Crawl budget refers to the number of pages that search engines can and want to crawl on your website within a specific time period. The crawl budget is not a fixed number; it can change over time depending on various factors, such as the size of your website, its popularity, and its freshness.
Search engines use bots, also known as spiders or crawlers, to crawl your website and index its pages. Crawling is the process of following links on your website to discover new pages and update the index.
The crawl budget is the highest number of pages that search engines can crawl in a given time. Search engines prioritize pages that are most relevant and valuable to their users. The pages that are deemed less valuable or less relevant to users may not be crawled, or they may be crawled less frequently.

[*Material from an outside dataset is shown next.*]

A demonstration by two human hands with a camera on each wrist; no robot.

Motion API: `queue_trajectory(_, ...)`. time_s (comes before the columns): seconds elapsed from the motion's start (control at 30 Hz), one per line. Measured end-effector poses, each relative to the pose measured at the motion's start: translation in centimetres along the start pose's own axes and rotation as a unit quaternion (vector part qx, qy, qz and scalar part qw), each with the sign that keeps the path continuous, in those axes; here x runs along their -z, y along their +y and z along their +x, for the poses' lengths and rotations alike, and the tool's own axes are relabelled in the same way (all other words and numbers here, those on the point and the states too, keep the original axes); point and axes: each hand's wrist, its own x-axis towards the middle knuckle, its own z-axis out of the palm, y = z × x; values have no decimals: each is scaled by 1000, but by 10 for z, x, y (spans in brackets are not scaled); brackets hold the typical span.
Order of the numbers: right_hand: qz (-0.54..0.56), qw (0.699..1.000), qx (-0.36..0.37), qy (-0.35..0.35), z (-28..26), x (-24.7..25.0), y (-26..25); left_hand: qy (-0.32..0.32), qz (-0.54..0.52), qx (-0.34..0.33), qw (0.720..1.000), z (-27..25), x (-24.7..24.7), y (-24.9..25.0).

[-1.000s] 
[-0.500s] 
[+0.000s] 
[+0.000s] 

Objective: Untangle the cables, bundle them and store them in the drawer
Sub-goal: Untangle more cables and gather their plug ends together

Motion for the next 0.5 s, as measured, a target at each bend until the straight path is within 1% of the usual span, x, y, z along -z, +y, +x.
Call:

The crawl budget is important because it determines how many of your pages will be indexed by search engines. If your website has a limited crawl budget, search engines may not be able to crawl all your pages, and as a result, some of your pages may not appear in search engine results pages (SERPs). It can hurt your website’s visibility and traffic.
So, it’s essential to optimize your crawl budget to check and make sure that search engines can crawl and index all the pages that matter.
A Brief Guide to Crawl Budget Optimization
To optimize your crawl budget, you need to focus on making your website more crawlable and ensuring that search engines can easily discover and index your pages. Here are some tips for optimizing your crawl budget:
- Stopping Google from crawling non-canonical URLs
Despite the fact that there were only about 25,000 indexable URLs, Google only crawled slightly more than half of them in a month. Google’s crawl budget permitted more than the grand total of indexable URLs. However, the remainder was directly spent on non-indexable URLs.
- Optimizing your JavaScript to improve page load times
A large enterprise website’s customer switched from client-side to server-side rendering (SSR). We could see almost immediately from log file analysis that Google devoted more time to the website’s critical content. Google did not need to spend time on JavaScript files or API calls because it was receiving each fully-loaded page from the server.
- Reducing crawl errors and non-200 status codes
To prevent search engine bots from wriggling bad URLs and to avoid linking to pages of non-200 status codes, make sure you’re linking to the live and selected version of your URLs throughout your content to stop wasting your crawl budget. As a general rule, avoid linking to URLs that aren’t the final destination of your content.
- Using Google Search Console to check your crawl rate limit
Google allows users to change the crawl rate of Googlebot on their site. This tool has the potential to affect your crawl rate, which is part of how Google assesses your site’s crawl budget, so it’s critical to understand.
- Increasing the number of visitors to your sites
Google tends to scan websites that are more well-known online. By examining a page’s depth, Google may determine a page’s popularity or, at the very least, relative significance.
Optimizing Crawl Budget for SEO
An SEO crawl budget can directly affect how search engines crawl and index your website. Prioritizing your most important pages and reducing crawl errors can ensure your website is crawled efficiently.
Google crawl budget refers to the number of pages on a website that the Googlebot crawls and indexes during a given period. It essentially limits how much Google is willing to crawl a particular website.
Generally, Google crawls and indexes websites by following links from one page to another. As it crawls pages, it adds them to its index, which is a database of all the pages it has crawled.
Optimizing your SEO crawl budget can involve several strategies, such as prioritizing important pages, reducing crawl errors, using internal linking, and ensuring mobile-friendliness. By implementing these tactics, you can help search engines efficiently crawl and index your website, improving SEO performance.
Factors that Impact Your SEO Crawl Budget:
- The website’s size
- The website’s speed and performance
- The website’s internal linking structure
- The website’s crawl errors
- The website’s mobile-friendliness
By understanding how Google crawls and indexes websites and the factors that impact the SEO crawl budget, website owners can optimize their websites to ensure that Google is efficiently crawling and indexing their most important pages. This can lead to improved search engine rankings and visibility, ultimately driving more traffic and conversions to the website.